The wonders of deep space have never looked like this.
A team of scientists working with data from the US space agency (NASA) has released a massive set of images from NASA James Webb Space Telescope. photo from Early Cosmic Evolution Scientific Publication Survey (CEERS) (Opens in a new tab) The collaboration is a mosaic of 690 individual frames captured with JWST’s Near Infrared Camera (NIRCam).
Epoch 1, as it is known, shows distant galaxies switching their light from visible to infrared light as they journey through time and space, capturing a series of curiosities that undoubtedly inspire further study.
A CEERS press release notes that “Epoch 1 covers less than half of our total survey area in the sky,” adding that “the images have already led to new discoveries and an abundance that is unexpected, but not unwelcome, never seen before.” galaxies. “
These include a Highly redshifted object The Maisie Galaxy is named after the daughter of project leader Stephen Finkelstein – which may be one of the oldest galaxies ever observed, emerging less than 400 million years in history. the great explosion.
Other wonders observed by the CEERS team are an arc of smaller galaxies near a bright galaxy, interacting spiral galaxies, and Supernova Red galaxies are collected.
The image can be explored in CEERS . project pages (Opens in a new tab)Medium and high precision.
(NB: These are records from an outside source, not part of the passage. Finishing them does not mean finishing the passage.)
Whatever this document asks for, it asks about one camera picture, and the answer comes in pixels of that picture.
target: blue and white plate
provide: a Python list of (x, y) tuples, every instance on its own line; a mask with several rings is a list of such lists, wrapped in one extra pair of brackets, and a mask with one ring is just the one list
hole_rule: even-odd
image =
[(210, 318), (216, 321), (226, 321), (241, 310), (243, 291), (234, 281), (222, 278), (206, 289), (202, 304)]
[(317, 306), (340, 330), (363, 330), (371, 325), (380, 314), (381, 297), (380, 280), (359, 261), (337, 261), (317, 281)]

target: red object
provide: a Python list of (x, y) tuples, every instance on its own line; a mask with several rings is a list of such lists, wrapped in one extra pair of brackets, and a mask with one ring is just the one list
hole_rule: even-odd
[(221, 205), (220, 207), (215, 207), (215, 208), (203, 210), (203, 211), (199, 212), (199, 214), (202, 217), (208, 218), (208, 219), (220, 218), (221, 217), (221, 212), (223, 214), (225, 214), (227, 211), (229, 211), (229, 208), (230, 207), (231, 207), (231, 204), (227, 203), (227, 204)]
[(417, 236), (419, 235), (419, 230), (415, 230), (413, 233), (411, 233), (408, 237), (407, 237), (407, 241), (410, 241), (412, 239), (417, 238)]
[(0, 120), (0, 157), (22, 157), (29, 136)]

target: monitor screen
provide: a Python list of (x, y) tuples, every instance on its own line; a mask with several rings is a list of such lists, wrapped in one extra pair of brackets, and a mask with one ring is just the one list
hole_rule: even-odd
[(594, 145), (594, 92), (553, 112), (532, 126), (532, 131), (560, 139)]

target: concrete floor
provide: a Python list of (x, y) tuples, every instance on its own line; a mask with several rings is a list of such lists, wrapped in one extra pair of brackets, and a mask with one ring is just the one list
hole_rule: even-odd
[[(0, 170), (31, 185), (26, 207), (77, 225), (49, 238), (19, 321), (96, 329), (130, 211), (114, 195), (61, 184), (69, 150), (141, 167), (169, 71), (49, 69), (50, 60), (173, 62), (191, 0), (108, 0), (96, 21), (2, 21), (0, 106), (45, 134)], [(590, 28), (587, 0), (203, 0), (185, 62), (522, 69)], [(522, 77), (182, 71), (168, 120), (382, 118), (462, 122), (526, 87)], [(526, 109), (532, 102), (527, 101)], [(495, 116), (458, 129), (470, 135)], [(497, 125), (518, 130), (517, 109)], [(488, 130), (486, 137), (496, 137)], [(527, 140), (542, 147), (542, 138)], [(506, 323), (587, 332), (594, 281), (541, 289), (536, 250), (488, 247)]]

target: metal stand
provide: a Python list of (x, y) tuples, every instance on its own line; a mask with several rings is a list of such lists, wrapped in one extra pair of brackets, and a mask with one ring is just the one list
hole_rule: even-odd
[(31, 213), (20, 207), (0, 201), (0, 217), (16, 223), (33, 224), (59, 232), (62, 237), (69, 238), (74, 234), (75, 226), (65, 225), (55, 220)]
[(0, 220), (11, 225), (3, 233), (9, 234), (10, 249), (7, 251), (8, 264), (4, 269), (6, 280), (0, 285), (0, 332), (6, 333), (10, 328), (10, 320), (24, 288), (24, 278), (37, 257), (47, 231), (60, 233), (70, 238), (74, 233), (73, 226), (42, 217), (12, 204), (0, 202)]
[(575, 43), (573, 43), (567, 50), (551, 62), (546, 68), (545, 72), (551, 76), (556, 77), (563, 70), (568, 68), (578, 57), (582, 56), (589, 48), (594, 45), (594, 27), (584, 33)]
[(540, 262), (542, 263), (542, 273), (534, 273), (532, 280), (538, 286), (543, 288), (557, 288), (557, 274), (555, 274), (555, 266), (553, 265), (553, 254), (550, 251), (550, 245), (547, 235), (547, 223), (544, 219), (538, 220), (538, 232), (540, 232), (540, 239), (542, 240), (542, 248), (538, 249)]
However, the collaboration recommends that you do this on a desktop or laptop computer instead of your phone, because this file is quite large (262MB).
There is still a lot to come from CEERS. Team member Rebecca Larson, astrophysicist and National Science Foundation fellow, He said on Twitter (Opens in a new tab) That collaboration is still less than halfway through the full survey, which is designed to test extragalactic surveys even while the JWST is making other observations.
“Our data has already led to new discoveries and an unexpected, but unwelcome, abundance of galaxies that have never been seen before,” Larson wrote.